## PROBLEM TO SOLVE:
Only the lines from the top of the data through the line with "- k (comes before" should be repeated, each exactly as written.

PROVIDED DATA START

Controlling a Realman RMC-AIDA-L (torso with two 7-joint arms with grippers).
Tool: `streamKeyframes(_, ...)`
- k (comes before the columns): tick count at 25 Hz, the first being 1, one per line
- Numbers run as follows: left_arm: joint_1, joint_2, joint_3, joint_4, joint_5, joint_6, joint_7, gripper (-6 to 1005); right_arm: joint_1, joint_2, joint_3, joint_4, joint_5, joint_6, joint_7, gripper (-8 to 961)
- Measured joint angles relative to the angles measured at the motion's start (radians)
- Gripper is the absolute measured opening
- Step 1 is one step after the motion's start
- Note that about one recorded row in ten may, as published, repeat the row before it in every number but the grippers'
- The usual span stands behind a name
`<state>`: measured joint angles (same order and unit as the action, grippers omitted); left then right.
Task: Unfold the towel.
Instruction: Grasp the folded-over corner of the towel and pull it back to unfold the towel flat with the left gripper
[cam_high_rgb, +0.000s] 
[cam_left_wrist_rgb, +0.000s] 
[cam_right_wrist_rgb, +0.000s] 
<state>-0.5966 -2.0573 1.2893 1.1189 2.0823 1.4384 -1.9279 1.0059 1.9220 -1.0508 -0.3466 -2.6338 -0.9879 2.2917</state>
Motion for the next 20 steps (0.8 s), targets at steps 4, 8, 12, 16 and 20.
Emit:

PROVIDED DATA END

## EXERCISE OUTPUT:
Controlling a Realman RMC-AIDA-L (torso with two 7-joint arms with grippers).
Tool: `streamKeyframes(_, ...)`
- k (comes before the columns): tick count at 25 Hz, the first being 1, one per line

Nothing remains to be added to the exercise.